* _What this task involves_
Please retype, unchanged, each line from the top of the material below through the line where "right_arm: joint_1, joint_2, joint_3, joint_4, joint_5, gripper" appears.

* _Input data_

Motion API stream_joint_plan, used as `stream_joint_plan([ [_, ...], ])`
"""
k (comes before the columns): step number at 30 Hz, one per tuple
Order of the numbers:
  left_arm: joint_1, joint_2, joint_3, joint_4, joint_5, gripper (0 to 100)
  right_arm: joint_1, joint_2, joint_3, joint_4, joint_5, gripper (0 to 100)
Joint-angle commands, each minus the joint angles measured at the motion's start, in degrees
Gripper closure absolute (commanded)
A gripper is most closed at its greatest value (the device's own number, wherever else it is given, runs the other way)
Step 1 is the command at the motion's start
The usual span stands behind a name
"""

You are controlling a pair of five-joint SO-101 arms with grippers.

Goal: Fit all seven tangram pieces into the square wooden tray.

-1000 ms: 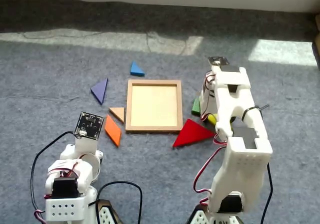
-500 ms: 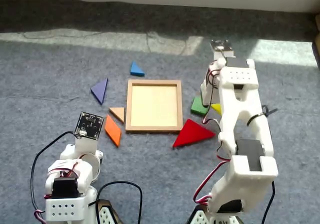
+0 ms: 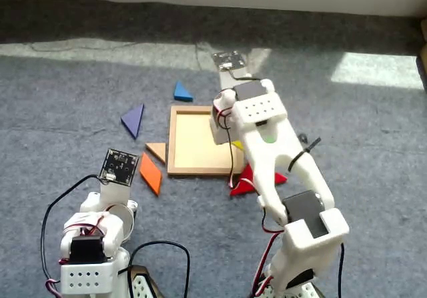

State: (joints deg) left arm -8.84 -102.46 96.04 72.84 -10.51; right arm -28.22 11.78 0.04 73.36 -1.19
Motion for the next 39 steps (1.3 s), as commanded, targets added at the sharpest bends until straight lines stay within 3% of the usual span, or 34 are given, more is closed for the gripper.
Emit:
stream_joint_plan([
  [1,-0.75,-1.8,1.1,-0.88,0.26,100,-3.56,1.45,-5.76,-2.33,-2.11,80.6],
  [11,-0.75,-1.8,1.1,-0.79,0.26,100,-3.65,15.52,-19.65,1.1,-4.04,80.6],
  [20,-0.75,-1.8,1.1,-0.79,0.26,100,-3.65,22.73,-27.74,6.11,-11.69,80.3],
  [24,-0.75,-1.8,1.1,-0.79,0.26,100,-3.47,24.31,-30.29,9.89,-12.92,79.6],
  [29,-0.75,-1.8,1.1,-0.79,0.26,100,-3.74,24.75,-33.1,13.58,-12.92,69.4],
  [39,-0.75,-1.8,1.1,-0.79,0.26,100,-6.29,24.75,-33.27,13.23,-12.84,68.9],
])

* _Output of the task_
Motion API stream_joint_plan, used as `stream_joint_plan([ [_, ...], ])`
"""
k (comes before the columns): step number at 30 Hz, one per tuple
Order of the numbers:
  left_arm: joint_1, joint_2, joint_3, joint_4, joint_5, gripper (0 to 100)
  right_arm: joint_1, joint_2, joint_3, joint_4, joint_5, gripper (0 to 100)

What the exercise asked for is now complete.